On sait que le diamètre des pins est normalement distribué.
Quel est la probabilité de trouver un pin de diamètre supérieur à 210cm?

1. Calculer le z-score de 210:
   z = (x - mu)/sigma
     = (210 - 150)/30
     = 2

2. Utiliser la Z table pour trouver la probabilité que z > +2.00
   P(z > 2) = 1 - .97725
            = .02275 = 2.275%

Théorème de la limite centrale

Erreur-type

Distribution T

Les distributions de moyenne sont normales lorsque la taille des échantillons est suffisamment grande (> 30). Avec une petite taille d’échantillons, la distributions des moyennes n’est pas toujours tout à fait normale, raison pour laquelle on utilise la distribution T au lieu de la distribution Z.

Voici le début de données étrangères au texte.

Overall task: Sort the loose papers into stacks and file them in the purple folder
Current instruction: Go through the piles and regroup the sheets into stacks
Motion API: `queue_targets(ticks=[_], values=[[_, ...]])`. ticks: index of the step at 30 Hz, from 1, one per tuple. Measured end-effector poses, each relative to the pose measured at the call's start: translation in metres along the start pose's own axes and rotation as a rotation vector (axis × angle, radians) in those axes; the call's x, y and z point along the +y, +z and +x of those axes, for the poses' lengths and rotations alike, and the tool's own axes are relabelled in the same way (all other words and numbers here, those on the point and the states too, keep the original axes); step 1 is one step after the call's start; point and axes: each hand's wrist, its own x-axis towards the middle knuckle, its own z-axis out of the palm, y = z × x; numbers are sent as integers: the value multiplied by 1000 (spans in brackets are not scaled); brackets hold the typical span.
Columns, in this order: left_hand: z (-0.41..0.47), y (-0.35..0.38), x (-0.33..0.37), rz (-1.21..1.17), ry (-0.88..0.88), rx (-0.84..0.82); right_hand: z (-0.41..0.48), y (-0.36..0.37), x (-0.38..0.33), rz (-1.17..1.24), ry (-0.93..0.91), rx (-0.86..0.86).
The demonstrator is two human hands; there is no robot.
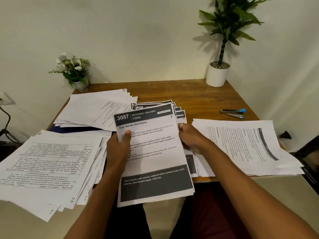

La distribution T change sa forme en fonction de la quantité d’informations disponibles: avec des échantillons de petite taille, la distribution a des extrêmités plus épaisses pour répresenter des estimations plus incertaines. Plus on obtient de données, plus la distribution T tend vers la distribution Z.